Topic Modeling: Identifying Patterns in Text Data
We know that generally documents are grouped into topics. Sometimes we need to identify the patterns in a text that correspond to a particular topic. The technique of doing this is called topic modeling. In other words, we can say that topic modeling is a technique to uncover abstract themes or hidden structure in the given set of documents.
We can use the topic modeling technique in the following scenarios −
Text Classification
With the help of topic modeling, classification can be improved because it groups similar words together rather than using each word separately as a feature.
Recommender Systems
With the help of topic modeling, we can build the recommender systems by using similarity measures.
Algorithms for Topic Modeling
Topic modeling can be implemented by using algorithms. The algorithms are as follows −
Latent Dirichlet Allocation(LDA)
This algorithm is the most popular for topic modeling. It uses the probabilistic graphical models for implementing topic modeling. We need to import gensim package in Python for using LDA slgorithm.

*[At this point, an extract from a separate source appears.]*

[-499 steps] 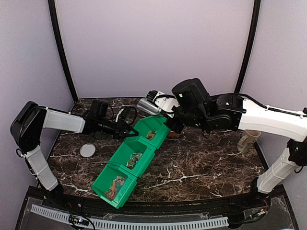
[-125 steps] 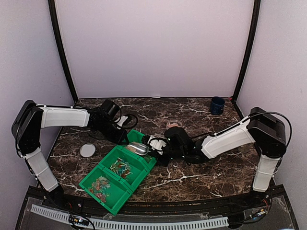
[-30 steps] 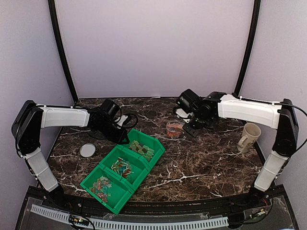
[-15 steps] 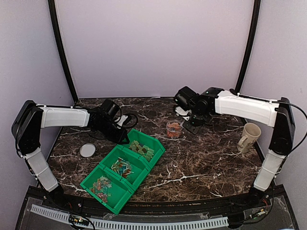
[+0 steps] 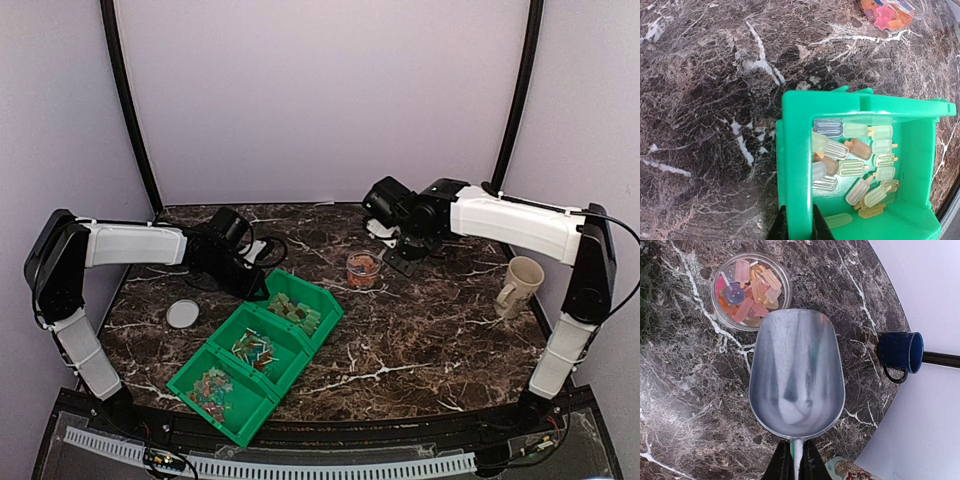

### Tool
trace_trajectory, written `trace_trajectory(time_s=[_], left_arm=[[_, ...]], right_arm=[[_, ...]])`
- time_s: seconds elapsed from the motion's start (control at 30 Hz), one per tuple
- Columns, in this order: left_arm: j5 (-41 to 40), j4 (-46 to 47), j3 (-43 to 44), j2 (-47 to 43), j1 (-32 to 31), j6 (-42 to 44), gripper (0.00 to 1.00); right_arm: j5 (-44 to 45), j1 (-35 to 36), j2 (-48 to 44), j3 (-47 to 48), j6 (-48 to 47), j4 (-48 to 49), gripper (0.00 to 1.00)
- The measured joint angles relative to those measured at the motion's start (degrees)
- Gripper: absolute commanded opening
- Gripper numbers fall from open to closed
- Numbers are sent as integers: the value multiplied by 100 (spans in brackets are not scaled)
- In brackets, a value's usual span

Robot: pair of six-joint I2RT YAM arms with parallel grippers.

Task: Pack the candies
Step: Place the fake candies in the packing bottle.

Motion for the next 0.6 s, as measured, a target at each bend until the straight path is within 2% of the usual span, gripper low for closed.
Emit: trace_trajectory(time_s=[0.13, 0.27, 0.43, 0.6], left_arm=[[-90, -13, 0, 0, 0, -2, 0], [-136, -52, 22, 0, 31, 0, 0], [-214, -190, 264, 42, 101, 68, 0], [-332, -343, 699, 221, 197, 146, 0]], right_arm=[[87, 0, -367, -450, -11, 505, 3], [127, 4, -1233, -1451, -72, 1497, 0], [74, 74, -2389, -3045, -118, 3084, 0], [-20, 212, -3021, -4308, 13, 4693, 1]])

Latent Semantic Analysis(LDA) or Latent Semantic Indexing(LSI)
This algorithm is based upon Linear Algebra. Basically it uses the concept of SVD (Singular Value Decomposition) on the document term matrix.
Non-Negative Matrix Factorization (NMF)
It is also based upon Linear Algebra.
All of the above mentioned algorithms for topic modeling would have the number of topicsas a parameter, Document-Word Matrix as an input and WTM (Word Topic Matrix) & TDM (Topic Document Matrix) as output.